Mitigating high air temperatures and heat waves is vital for decreasing air pollution and protecting public health. To improve understanding of microscale urban air temperature variation, this paper performed measurements of air temperature and relative humidity in a field of Wuhan City in the afternoon of hot summer days, and used path analysis and genetic support vector regression (SVR) to quantify the independent influences of land cover and humidity on air temperature variation. The path analysis shows that most effect of the land cover is mediated through relative humidity difference, more than four times as much as the direct effect, and that the direct effect of relative humidity difference is nearly six times that of land cover, even larger than the total effect of the land cover. The SVR simulation illustrates that land cover and relative humidity independently contribute 16.3% and 83.7%, on average, to the rise of the air temperature over the land without vegetation in the study site. An alternative strategy of increasing the humidity artificially is proposed to reduce high air temperatures in urban areas.

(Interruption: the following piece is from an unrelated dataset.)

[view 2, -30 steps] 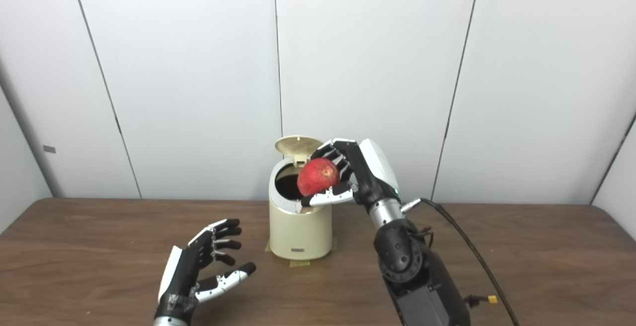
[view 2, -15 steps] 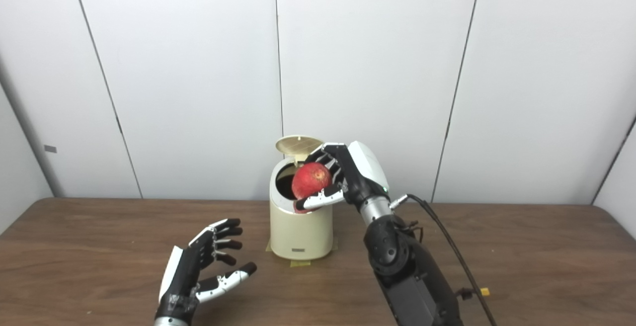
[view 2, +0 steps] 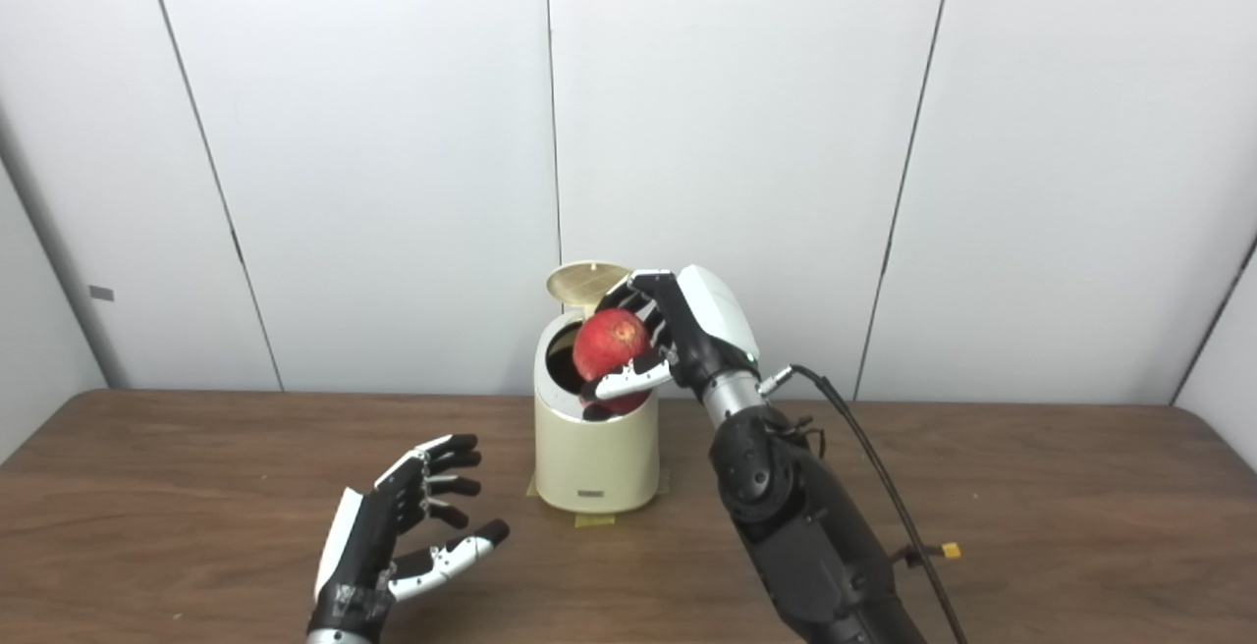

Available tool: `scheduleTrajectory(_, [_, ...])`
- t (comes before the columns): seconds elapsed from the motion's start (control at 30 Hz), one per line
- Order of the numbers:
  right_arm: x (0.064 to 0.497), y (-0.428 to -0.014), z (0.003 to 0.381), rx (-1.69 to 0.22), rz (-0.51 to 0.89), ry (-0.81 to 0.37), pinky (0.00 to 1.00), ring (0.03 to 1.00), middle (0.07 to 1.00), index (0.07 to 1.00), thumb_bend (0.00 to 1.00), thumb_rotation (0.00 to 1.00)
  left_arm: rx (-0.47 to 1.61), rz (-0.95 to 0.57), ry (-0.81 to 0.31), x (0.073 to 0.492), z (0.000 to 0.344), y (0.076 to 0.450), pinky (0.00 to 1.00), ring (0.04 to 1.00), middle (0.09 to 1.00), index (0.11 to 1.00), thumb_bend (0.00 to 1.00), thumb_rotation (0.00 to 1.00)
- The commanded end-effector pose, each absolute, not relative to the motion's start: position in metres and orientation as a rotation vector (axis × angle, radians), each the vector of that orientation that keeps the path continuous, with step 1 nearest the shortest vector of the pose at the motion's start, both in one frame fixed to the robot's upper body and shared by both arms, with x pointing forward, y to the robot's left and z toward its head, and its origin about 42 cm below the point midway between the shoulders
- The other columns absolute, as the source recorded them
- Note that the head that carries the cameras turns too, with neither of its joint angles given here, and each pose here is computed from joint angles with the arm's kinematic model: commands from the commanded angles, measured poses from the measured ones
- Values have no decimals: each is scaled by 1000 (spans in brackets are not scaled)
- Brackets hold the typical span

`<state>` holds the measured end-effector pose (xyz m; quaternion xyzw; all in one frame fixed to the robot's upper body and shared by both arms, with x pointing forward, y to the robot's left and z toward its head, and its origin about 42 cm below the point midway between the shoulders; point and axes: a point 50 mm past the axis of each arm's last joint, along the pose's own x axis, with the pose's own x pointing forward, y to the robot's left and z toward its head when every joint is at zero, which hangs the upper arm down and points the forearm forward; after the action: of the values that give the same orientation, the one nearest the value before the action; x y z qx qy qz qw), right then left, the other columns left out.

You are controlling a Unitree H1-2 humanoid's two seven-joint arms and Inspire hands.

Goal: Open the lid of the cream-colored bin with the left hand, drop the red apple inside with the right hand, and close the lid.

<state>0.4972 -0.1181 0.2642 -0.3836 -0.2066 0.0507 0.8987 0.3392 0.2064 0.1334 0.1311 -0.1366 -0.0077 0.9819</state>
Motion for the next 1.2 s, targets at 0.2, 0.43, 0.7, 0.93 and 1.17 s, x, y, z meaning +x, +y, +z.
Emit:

The study would provide scientific support for the regulation of the microclimate and the mitigation of the high air temperature in urban areas.

Highlights

  • High air temperatures and heat waves, which alter the air physicochemical process and increase air pollution [1,2], exert severe impacts on both the environment and public health.Many studies have reported that high air temperatures and heat waves are associated with mortality risks and substantial illnesses around the world [3,4,5,6,7,8,9,10]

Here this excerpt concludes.